DESCRIPTION OF THE TASK » Copy the data below exactly, but not the pictures it contains.

PROVIDED MATERIAL »
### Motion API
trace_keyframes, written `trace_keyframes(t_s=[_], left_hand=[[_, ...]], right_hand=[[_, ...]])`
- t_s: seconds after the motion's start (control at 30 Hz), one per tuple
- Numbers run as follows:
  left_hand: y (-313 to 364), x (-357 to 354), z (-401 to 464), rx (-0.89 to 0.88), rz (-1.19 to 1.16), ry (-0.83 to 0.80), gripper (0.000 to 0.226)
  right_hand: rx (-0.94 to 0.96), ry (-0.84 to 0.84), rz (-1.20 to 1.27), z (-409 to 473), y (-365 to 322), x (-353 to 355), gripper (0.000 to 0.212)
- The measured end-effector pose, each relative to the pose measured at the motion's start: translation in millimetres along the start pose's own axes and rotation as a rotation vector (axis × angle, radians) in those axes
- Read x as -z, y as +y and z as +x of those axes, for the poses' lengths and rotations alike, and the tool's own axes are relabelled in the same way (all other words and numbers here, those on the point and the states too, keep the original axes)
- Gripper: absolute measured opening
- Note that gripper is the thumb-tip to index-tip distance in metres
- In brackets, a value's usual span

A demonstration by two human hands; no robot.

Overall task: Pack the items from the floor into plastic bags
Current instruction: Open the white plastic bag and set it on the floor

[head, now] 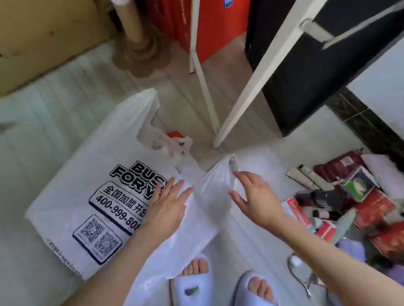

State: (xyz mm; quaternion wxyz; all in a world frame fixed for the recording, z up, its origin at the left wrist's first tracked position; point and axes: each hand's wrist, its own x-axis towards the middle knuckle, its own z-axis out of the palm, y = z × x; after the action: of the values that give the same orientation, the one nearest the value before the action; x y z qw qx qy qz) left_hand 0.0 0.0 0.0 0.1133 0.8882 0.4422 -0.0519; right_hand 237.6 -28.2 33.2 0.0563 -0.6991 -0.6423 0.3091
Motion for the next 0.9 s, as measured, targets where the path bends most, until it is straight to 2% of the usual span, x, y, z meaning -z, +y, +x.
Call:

FINAL ANSWER »
### Motion API
trace_keyframes, written `trace_keyframes(t_s=[_], left_hand=[[_, ...]], right_hand=[[_, ...]])`
- t_s: seconds after the motion's start (control at 30 Hz), one per tuple
- Numbers run as follows:
  left_hand: y (-313 to 364), x (-357 to 354), z (-401 to 464), rx (-0.89 to 0.88), rz (-1.19 to 1.16), ry (-0.83 to 0.80), gripper (0.000 to 0.226)
  right_hand: rx (-0.94 to 0.96), ry (-0.84 to 0.84), rz (-1.20 to 1.27), z (-409 to 473), y (-365 to 322), x (-353 to 355), gripper (0.000 to 0.212)
- The measured end-effector pose, each relative to the pose measured at the motion's start: translation in millimetres along the start pose's own axes and rotation as a rotation vector (axis × angle, radians) in those axes
- Read x as -z, y as +y and z as +x of those axes, for the poses' lengths and rotations alike, and the tool's own axes are relabelled in the same way (all other words and numbers here, those on the point and the states too, keep the original axes)
- Gripper: absolute measured opening
- Note that gripper is the thumb-tip to index-tip distance in metres
- In brackets, a value's usual span

A demonstration by two human hands; no robot.

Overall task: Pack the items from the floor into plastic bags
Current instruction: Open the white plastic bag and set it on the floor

[head, now] 

State: (xyz mm; quaternion wxyz; all in a world frame fixed for the recording, z up, its origin at the left wrist's first tracked position; point and axes: each hand's wrist, its own x-axis towards the middle knuckle, its own z-axis out of the palm, y = z × x; after the action: of the values that give the same orientation, the one nearest the value before the action; x y z qw qx qy qz) left_hand 0.0 0.0 0.0 0.1133 0.8882 0.4422 -0.0519; right_hand 237.6 -28.2 33.2 0.0563 -0.6991 -0.6423 0.3091
Motion for the next 0.9 s, as measured, targets where the path bends most, until it is straight to 2% of the usual span, x, y, z meaning -z, +y, +x.
Call:

Nothing more is needed to complete the output.